Une dernière chose à faire. Placer la clé de voûte. Se tendre la main à lui-même par-dessus un gouffre de six mille ans.
— Je vous remercie, dit-il. Je ne sais pas encore.
Il prit l’ampoule et se dirigea vers son hipprone.
38
Corson fit un bond de plus de six mille ans en arrière, tâtonna un peu, opéra un ajustement dans l’espace.
L’hipprone se synchronisa. La planète tourna un instant autour de lui jusqu’à ce qu’il ait réussi à se stabiliser. Il s’était placé sur une orbite très allongée, celle-là même que retiendrait un vaisseau de guerre soucieux de frôler la planète, de demeurer dans son voisinage le moins de temps possible et de larguer un objet dans les meilleures conditions en conservant le soleil derrière lui.
Corson attendit, pensif. L’univers s’étendait sous ses yeux et il n’en voyait presque rien. L’univers était un puits, et chaque regard humain (ou non humain) forait un autre puits à la margelle étroite et tous ces boyaux s’enchevêtraient sans se confondre, cheminant vers la peau de l’univers, vers sa surface ultime où tous enfin ils se rejoignaient.
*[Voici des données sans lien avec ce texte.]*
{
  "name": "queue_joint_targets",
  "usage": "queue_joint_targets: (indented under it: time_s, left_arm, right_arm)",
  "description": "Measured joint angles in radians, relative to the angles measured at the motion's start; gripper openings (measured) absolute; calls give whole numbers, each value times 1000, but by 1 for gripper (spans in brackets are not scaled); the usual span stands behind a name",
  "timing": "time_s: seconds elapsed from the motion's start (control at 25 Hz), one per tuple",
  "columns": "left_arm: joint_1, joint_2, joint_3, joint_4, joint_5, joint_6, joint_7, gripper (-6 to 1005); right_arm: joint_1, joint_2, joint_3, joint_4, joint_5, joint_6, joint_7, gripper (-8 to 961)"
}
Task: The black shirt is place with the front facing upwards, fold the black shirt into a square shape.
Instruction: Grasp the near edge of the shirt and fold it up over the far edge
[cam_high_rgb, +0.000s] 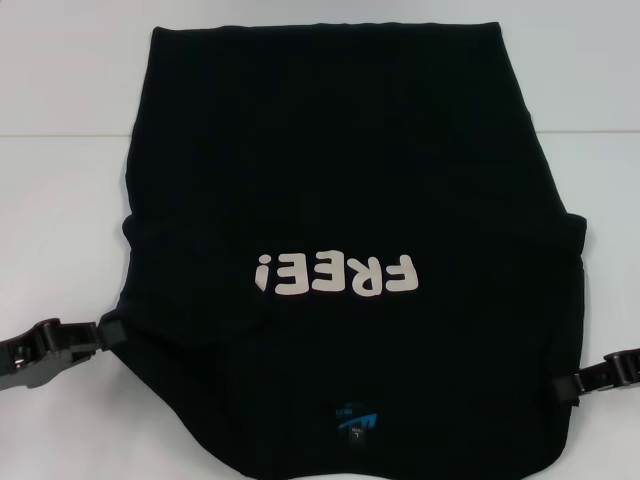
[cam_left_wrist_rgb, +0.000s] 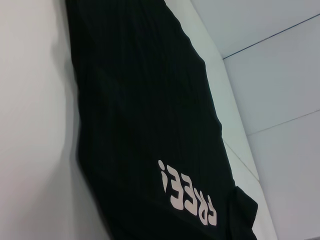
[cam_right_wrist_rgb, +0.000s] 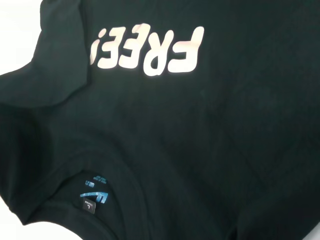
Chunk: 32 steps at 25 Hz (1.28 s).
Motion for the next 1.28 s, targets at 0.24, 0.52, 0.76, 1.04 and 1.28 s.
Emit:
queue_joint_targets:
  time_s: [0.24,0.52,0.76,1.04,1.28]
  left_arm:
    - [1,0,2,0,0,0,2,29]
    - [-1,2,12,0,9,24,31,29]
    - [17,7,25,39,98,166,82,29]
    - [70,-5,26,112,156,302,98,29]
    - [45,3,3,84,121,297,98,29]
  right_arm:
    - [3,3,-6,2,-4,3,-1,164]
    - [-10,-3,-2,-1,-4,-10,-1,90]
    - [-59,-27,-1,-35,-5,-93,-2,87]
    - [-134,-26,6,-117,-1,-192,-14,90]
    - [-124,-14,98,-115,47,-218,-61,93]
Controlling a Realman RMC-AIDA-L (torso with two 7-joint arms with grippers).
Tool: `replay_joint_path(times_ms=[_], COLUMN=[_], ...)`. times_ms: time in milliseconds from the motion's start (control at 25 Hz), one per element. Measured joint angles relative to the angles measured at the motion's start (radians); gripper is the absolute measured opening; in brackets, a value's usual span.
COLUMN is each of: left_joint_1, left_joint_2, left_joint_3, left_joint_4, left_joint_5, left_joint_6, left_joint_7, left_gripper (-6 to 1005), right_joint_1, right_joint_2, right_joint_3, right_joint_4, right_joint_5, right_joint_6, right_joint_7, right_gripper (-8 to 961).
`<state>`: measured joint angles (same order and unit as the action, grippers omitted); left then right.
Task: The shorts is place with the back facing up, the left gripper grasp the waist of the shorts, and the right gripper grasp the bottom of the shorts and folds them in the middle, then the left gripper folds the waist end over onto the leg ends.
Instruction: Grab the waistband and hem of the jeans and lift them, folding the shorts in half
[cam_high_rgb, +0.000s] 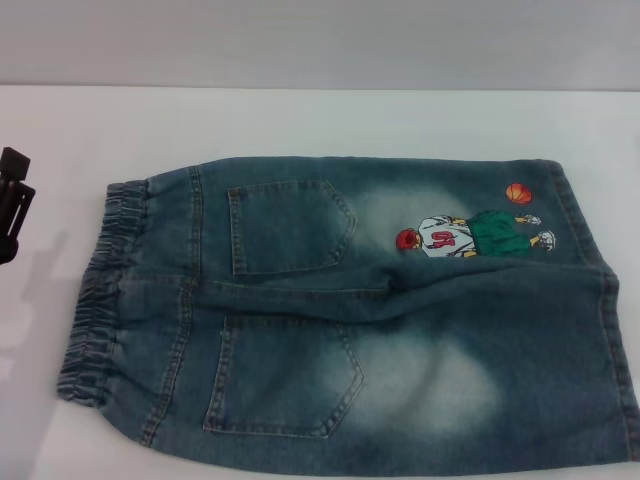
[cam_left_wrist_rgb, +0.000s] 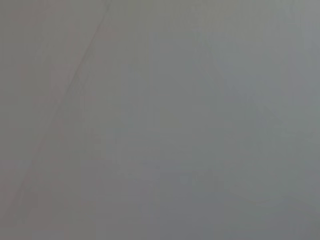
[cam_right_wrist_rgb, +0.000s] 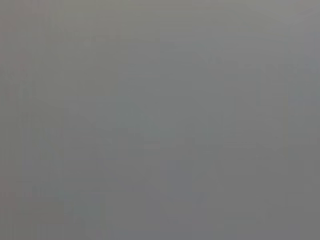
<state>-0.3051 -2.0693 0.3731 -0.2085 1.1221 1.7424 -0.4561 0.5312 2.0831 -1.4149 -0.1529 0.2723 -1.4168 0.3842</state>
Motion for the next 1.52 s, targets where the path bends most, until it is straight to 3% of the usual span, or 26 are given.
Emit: replay_joint_path(times_ms=[440, 1280, 1520], left_joint_1=[0.012, 0.013, -0.022], left_joint_2=[0.0, 0.002, 0.006], left_joint_3=[0.0, 0.005, 0.008], left_joint_4=[0.0, -0.007, 0.047], left_joint_5=[-0.003, 0.006, 0.019], left_joint_6=[0.007, 0.014, -0.066], left_joint_7=[0.004, -0.01, -0.153], left_gripper=[827, 826, 826], right_joint_1=[-0.002, -0.012, -0.002], right_joint_2=[0.001, 0.003, 0.001], right_joint_3=[-0.021, -0.05, -0.05], right_joint_4=[0.017, 0.021, 0.021], right_joint_5=[-0.011, -0.013, -0.013], right_joint_6=[0.0, -0.004, 0.001], right_joint_7=[-0.226, -0.233, -0.233], right_gripper=[596, 596, 596])
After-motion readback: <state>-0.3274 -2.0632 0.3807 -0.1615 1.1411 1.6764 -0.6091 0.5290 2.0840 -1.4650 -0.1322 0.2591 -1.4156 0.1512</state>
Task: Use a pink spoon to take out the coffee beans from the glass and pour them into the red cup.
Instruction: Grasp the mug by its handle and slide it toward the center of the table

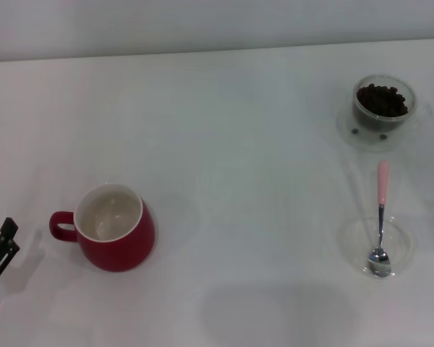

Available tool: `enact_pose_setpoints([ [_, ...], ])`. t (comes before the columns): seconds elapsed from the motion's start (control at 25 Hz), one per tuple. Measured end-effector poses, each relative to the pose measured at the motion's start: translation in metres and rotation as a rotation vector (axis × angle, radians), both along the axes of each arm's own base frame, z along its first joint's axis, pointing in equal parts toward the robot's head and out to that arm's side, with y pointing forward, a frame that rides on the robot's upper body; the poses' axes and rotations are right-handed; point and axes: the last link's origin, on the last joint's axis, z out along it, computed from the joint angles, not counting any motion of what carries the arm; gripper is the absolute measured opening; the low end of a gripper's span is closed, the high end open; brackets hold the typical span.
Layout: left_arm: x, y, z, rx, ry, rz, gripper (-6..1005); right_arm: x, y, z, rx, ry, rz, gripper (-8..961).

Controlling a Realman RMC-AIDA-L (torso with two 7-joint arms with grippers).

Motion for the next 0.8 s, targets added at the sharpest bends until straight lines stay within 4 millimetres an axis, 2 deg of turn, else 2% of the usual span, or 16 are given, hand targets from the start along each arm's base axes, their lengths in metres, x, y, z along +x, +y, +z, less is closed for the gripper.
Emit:
enact_pose_setpoints([
  [0.8, 0.0035, 0.0035, -0.0041, -0.018, -0.002, -0.012, 889, 0.0007, -0.0006, 0.0001, -0.001, -0.003, -0.003, 858],
])
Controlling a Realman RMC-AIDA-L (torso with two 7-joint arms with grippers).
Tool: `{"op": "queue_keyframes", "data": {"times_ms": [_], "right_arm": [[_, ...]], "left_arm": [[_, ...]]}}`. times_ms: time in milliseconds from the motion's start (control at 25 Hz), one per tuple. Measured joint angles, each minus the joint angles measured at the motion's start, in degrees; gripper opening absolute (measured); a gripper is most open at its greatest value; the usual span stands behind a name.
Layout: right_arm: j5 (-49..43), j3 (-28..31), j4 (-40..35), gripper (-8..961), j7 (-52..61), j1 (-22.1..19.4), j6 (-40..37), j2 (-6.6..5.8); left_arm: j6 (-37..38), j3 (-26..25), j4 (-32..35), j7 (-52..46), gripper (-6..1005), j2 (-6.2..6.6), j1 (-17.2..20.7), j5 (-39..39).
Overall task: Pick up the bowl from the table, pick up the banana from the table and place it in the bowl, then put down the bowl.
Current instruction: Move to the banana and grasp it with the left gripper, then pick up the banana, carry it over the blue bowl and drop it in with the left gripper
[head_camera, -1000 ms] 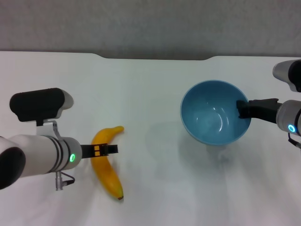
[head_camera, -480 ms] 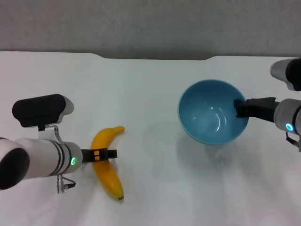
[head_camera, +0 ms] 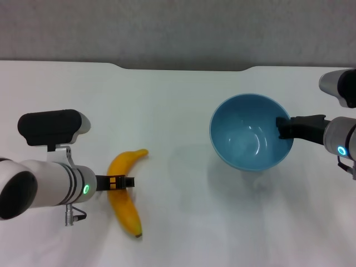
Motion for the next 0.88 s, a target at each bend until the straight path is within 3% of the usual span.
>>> {"op": "queue_keyframes", "data": {"times_ms": [560, 720, 880], "right_arm": [[0.1, 0.0, -0.2, 43, 0.0, -0.1, 0.0, 0.04], [0.1, -0.1, -0.6, 43, 0.1, -0.3, 0.1, 0.05], [2.5, -1.8, -1.4, 44, 0.2, -0.2, 0.4, 0.09]], "left_arm": [[-0.4, -0.3, -1.3, 2.4, 542, 0.14, 0.2, -0.5], [-1.1, -0.6, -6.0, 3.2, 542, 0.31, 2.0, -0.3], [-3.7, -2.5, -15.9, 7.0, 542, 0.42, 5.6, 0.0]]}}
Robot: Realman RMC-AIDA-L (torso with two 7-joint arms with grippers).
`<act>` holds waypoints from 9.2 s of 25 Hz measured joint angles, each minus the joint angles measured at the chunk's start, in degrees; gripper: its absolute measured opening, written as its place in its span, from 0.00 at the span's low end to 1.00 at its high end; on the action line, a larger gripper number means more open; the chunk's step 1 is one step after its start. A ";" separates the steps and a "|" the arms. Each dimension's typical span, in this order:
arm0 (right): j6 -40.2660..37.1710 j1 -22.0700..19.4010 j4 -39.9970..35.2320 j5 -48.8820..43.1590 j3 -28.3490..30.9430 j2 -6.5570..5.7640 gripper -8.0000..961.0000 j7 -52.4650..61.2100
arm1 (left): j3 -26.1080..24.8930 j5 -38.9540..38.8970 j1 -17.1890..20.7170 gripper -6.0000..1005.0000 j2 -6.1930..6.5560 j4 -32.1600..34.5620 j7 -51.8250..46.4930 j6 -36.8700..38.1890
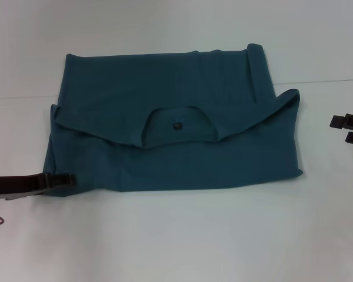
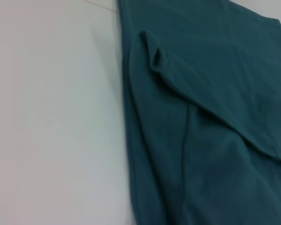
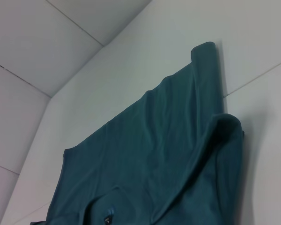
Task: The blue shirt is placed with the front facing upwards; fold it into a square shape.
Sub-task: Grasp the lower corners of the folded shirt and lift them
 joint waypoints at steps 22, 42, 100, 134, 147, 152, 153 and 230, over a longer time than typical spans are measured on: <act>0.35 0.00 0.20 0.00 0.00 -0.09 0.87 0.07 | 0.44 -0.77 -2.84 0.57 1.52 5.55 1.06 -3.47; -0.40 -0.72 0.33 0.11 0.45 -0.04 0.87 0.14 | 0.60 -0.56 -1.71 0.04 1.66 -0.29 2.82 1.20; 4.55 13.57 -2.52 -27.28 -12.08 4.01 0.96 19.62 | 0.59 -0.81 0.24 0.04 1.34 -4.19 5.03 5.24; 0.12 8.39 -8.78 -23.66 -11.41 6.16 0.20 15.86 | -4.60 -1.80 0.57 0.04 2.46 -4.49 8.44 12.18; -10.23 2.51 -11.87 -19.86 -8.63 5.47 0.01 10.38 | -7.13 -2.25 4.61 0.04 2.82 -7.91 10.31 21.25; -14.03 -0.20 -12.15 -18.54 -5.92 5.54 0.01 7.09 | -7.29 -2.58 6.93 0.04 2.04 -10.50 10.91 25.60; -14.43 -0.90 -12.15 -18.36 -5.74 5.50 0.01 6.30 | -7.41 -2.68 7.26 0.04 1.82 -10.94 10.91 26.31; -29.09 -16.12 -11.77 -20.44 6.19 6.67 0.01 -2.82 | -14.25 -2.93 18.16 0.04 -1.51 -18.63 13.20 46.39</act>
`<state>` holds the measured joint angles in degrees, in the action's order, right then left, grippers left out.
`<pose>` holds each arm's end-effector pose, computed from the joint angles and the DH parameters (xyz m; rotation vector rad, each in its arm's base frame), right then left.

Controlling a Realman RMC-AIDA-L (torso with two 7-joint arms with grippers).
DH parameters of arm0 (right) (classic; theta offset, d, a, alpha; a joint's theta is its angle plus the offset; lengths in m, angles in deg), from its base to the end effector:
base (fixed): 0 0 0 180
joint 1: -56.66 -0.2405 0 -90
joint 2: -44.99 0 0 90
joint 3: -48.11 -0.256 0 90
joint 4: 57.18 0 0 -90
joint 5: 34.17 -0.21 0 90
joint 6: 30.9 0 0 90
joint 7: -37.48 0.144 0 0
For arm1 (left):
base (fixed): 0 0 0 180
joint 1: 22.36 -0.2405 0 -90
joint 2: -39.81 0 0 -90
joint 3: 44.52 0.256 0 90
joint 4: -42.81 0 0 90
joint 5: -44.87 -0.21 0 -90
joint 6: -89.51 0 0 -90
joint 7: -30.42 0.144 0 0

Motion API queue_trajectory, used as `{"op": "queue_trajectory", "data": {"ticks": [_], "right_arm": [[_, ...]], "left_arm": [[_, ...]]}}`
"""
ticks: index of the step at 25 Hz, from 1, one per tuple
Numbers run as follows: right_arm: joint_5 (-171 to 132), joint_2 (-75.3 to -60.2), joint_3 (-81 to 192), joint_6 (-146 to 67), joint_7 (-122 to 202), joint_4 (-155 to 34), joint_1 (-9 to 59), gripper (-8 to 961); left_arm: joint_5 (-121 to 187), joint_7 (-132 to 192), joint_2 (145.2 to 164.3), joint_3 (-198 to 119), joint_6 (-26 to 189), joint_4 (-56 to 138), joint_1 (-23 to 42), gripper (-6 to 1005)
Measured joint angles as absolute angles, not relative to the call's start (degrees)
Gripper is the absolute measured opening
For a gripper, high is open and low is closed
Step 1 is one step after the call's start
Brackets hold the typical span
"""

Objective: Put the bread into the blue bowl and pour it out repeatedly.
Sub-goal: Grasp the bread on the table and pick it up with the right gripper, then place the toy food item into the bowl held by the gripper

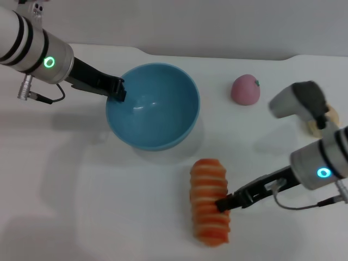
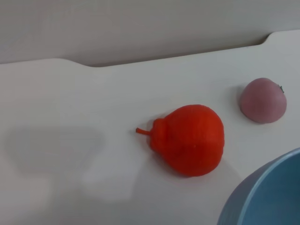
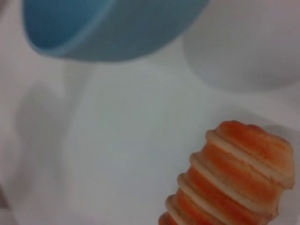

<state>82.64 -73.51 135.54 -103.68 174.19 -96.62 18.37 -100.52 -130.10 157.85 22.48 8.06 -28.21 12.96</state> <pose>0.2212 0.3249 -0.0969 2.7814 -1.4167 0.1721 -0.2025 0.3861 0.0293 -2.2632 -1.3967 0.1149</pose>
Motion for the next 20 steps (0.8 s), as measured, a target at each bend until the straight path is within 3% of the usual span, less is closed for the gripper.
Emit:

Aergistal. Chaque point de l’univers, avait dit Cid, possède son propre univers écologique. Pour un observateur donné. Pour un acteur donné. Chacun essaie de lire la trame de son destin sur les parois du puits. Et chacun, s’il peut, s’efforce d’amender le dessin de sa vie. Le fouisseur qui s’ignore déforme la sape du voisin. Mais pas en Aergistal. Pas à la surface du monde. Pour les dieux d’Aergistal, l’univers écologique se confondait avec le cosmos. Ils ne pouvaient rien négliger. Ils ne pouvaient ignorer personne.
Au-dessous de Corson, les détecteurs des Uriens fouillaient le ciel. Ils disaient les craintes d’un autre segment d’une histoire confuse. Mais les masses conjuguées de l’hipprone et de son cavalier étaient trop faibles pour déclencher, à cette distance, une réaction des batteries.